What is a vibration sensor? Introduction to the working principle of vibration sensors

In the highly developed modern industry, the development of modern testing technology towards digitization and informatization has become an inevitable trend. The forefront of the testing system is the sensor, which is the soul of the entire testing system and is listed as a cutting-edge technology by countries around the world. Especially in recent years, the rapid development of IC technology and computer technology has provided a good and reliable scientific and technological foundation for the development of sensors. The development of sensors is rapidly advancing, and digitization, multifunctionality, and intelligence are important features of modern sensor development.

What does a vibration sensor do

Vibration sensors mainly monitor the vibration of rotating machinery, and each device has its own vibration standard.

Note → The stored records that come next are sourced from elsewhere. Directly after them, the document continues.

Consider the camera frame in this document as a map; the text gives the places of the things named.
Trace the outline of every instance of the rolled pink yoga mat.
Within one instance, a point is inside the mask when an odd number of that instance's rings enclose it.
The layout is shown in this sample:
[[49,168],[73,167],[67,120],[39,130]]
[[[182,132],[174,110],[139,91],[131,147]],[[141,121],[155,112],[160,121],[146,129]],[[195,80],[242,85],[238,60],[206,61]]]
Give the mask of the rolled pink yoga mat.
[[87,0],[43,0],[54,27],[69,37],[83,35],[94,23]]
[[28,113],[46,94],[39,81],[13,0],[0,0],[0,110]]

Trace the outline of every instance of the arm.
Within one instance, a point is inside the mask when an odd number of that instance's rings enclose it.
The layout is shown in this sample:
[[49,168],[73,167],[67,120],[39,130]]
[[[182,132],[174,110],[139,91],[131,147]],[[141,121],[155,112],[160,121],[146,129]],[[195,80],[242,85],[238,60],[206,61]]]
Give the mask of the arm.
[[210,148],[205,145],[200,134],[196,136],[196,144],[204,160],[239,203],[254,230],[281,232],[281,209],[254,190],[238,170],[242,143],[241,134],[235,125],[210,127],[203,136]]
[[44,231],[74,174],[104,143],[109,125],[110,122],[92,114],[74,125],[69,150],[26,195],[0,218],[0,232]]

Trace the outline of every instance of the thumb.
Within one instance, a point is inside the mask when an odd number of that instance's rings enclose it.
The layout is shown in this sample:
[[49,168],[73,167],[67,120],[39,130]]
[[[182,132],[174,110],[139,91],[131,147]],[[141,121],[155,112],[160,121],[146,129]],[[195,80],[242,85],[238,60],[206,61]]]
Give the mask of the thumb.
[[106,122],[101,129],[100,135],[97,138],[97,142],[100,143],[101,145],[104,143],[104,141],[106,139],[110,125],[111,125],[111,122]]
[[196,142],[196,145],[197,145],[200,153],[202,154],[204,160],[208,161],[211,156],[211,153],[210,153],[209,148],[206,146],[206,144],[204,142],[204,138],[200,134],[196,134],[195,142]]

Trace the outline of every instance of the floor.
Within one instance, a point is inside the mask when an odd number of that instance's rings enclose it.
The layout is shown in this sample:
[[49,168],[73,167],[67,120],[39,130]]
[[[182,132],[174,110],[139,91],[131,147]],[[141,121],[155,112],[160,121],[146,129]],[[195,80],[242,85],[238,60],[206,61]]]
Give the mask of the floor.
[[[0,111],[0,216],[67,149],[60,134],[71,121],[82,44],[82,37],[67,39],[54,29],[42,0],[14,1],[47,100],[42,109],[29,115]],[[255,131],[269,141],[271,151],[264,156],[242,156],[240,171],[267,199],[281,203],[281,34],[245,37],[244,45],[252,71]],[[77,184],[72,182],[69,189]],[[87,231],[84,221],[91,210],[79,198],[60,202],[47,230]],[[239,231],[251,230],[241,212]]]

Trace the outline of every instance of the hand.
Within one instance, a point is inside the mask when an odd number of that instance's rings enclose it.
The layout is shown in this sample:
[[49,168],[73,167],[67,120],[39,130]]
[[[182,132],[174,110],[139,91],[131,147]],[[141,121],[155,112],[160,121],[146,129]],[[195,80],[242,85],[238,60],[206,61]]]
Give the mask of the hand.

Exceeding the vibration value indicates that the machine has malfunctioned, so vibration sensors play a protective role against vibration.

Vibration sensors are divided into two types: magneto electric and piezoelectric. Magnetoelectric sensors have a simple structure and lower price, but lower accuracy. Currently, piezoelectric sensors are commonly used, which have higher measurement accuracy.

The vibration sensor first senses vibration acceleration, integrates it to obtain velocity, and integrates it twice to obtain displacement. However, acceleration and displacement are affected by frequency. At the same time, the national vibration standard is called vibration intensity, which is the effective value of vibration velocity. Therefore, vibration velocity is usually monitored.

Introduction to the working principle of vibration sensors

1. Classification and characteristics of vibration parameters

A vibration sensor is a single free oscillation system composed of springs, dampers, and inertial mass blocks. Using the inertia of the mass block to establish coordinates in inertial space and measure the vibration acceleration relative to the earth or inertial space. It converts mechanical vibrations into electrical signals that are easy to transmit, transform, process, and store through its transducer components.

There are many forms of vibration sensors, and the common classification is shown in Figure 1.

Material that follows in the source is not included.